5 takeaways from SuperReturn’s private credit takeover
- Peter Benson
Private equity is falling out of favor, and private credit is the new golden child.
Where does this leave SuperReturn as one of the flagship conferences of the private equity industry? If this year’s iteration of the conference’s New York City edition is anything to go by, the event is reflecting the market’s pivot from equity to credit.
This year’s agenda (see it here) reflected a broadening focus, from private equity to the more expansive ‘private capital’ industry. Private credit took center stage, with dedicated panels and keynote addresses featuring the industry’s biggest names.
We could talk at length about what we saw and heard on stage and in the hallways, but nobody’s got time for that, so here are five big takeaways:
1. Liquid markets are all messed up, and private credit is more stable
If we’ve learned anything from the past 18 months or so, it’s that you should never underestimate the capacity of liquid markets to turn on a dime. This is a ready-made marketing pitch for direct lenders.
“There are lots of moments in time when the syndicated loan market trades below 95,” said John Kline, president and CEO of New Mountain during a SuperReturn panel.
“If the loan market trades below 95 it's pretty much shut to sponsors which is bad for business. You contrast that with direct lending and we're almost never shut for sponsors.”
2. We’re going to need a bigger definition
Private equity might be old hat, but so are certain parts of private credit — like pure-play direct lending, for example (Jess Larsen of Briarcliffe Partners touched on this on our podcast recently).
In recent weeks, we’ve reported on Pemberton, Hunter Point and AllianceBernstein raising funds for NAV lending, as well as Fortress raising an $8bn credit opportunities fund and Blue Owl seeking $2bn for a similar strategy. Asset-backed lending is also increasingly coming into focus, touching on everything from consumer finance to music rights.
“The simple term private credit is far too broad to actually encapsulate everything that a variety of managers participating in this event can actually provide,” said Matt Freund, managing director and co-portfolio manager at Barings, on panel at the conference.
3. SMAs are becoming more popular
Private capital firms are increasingly courting high-net-worth investors — the industry has even come up with its own accreditation for investment advisors (here’s what happened when one of our reporters took the test).

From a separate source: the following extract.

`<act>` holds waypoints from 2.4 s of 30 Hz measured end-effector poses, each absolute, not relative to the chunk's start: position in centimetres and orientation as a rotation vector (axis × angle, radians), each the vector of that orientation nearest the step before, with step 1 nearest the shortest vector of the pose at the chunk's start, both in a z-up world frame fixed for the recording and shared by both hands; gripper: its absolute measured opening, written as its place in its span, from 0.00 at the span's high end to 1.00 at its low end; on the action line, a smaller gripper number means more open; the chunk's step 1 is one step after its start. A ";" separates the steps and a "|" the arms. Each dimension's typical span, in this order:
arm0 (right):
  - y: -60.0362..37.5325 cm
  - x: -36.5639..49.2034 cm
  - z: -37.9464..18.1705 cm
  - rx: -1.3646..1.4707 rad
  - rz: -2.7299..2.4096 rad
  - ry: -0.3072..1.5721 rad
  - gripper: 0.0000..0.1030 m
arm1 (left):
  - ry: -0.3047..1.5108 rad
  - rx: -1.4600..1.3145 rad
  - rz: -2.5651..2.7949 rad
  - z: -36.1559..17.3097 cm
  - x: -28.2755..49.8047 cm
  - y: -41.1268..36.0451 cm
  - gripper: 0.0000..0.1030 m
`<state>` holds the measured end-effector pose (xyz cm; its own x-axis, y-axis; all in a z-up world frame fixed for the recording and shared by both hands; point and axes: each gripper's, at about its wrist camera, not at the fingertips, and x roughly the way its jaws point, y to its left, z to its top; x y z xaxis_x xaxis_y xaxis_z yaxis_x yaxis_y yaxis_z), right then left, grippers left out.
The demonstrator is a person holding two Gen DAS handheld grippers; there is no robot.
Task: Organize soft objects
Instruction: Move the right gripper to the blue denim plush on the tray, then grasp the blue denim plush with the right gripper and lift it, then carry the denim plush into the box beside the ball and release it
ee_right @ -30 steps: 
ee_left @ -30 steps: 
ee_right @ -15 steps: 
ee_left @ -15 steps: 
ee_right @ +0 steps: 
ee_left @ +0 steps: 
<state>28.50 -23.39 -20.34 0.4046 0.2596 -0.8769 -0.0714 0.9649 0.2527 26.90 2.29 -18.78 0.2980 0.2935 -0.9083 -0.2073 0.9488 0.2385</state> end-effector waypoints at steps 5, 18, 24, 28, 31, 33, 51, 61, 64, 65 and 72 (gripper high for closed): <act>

But there’s a middle ground between big institutional funds and vehicles designed for HNW, and it’s getting bigger: SMAs (otherwise known as separately managed accounts).
Tyler Gately, head of client portfolio management for Barings Global Private Finance, said investors are more focused than ever before on working with managers that can deliver custom solutions to meet their needs.
Within the SMAs that Barings has recently structured, every investor was “looking for something slightly different”, said Gately: some might want rethink fee structures, while others may want to express different views on relative value across geographies or parts of the capital structure.
4. There are more and more layers in the private capital cake
Private credit secondaries (by which we mean investors selling stakes in private credit funds, as opposed to lenders trading individual private credit loans) is growing. To provide just one example, JP Morgan Asset Management is looking to raise such a fund.
Rick Jain, global head of private credit at secondaries firm Pantheon Ventures, said that in 2017 the firm tracked around $3bn of secondaries deal flow; last year, that number had grown to a whopping $22bn.
Generally speaking, secondaries vehicles provide liquidity to LPs. But GP-led secondary transactions are also increasing, according to Jain: he said GP transactions make up 30% of Pantheon’s deal pipeline, but 40% of its total executed deals.
This reflects growing pressure on borrowers as interest rates rise. “It’s always good to diversify your channels of opportunity,” he said of GPs seeking new secondary buyers.
5. PIK coupons are just a fact of life now
Interest coverage is falling, and cash conservation is increasingly important. As such, Kline at New Mountain predicted that the next big trend in unitranche lending will be PIK and cash combo deals — for example, a loan where the coupon is 70% cash pay and 30% PIK.
“You’ll synthetically create the unitranche PIK with one big fat unitranche,” he said, noting that this strategy would be more suited to established businesses as opposed to riskier upstarts.
This reflects a broader merging of stressed financing tools with traditional performing credit products. Junior capital is increasingly popular these days.
“One of the benefits of higher interest rates is an opportunity for junior capital to come in to well performing credits that are at a little lower value,” said James Athanasoulas, a managing director at HarborVest.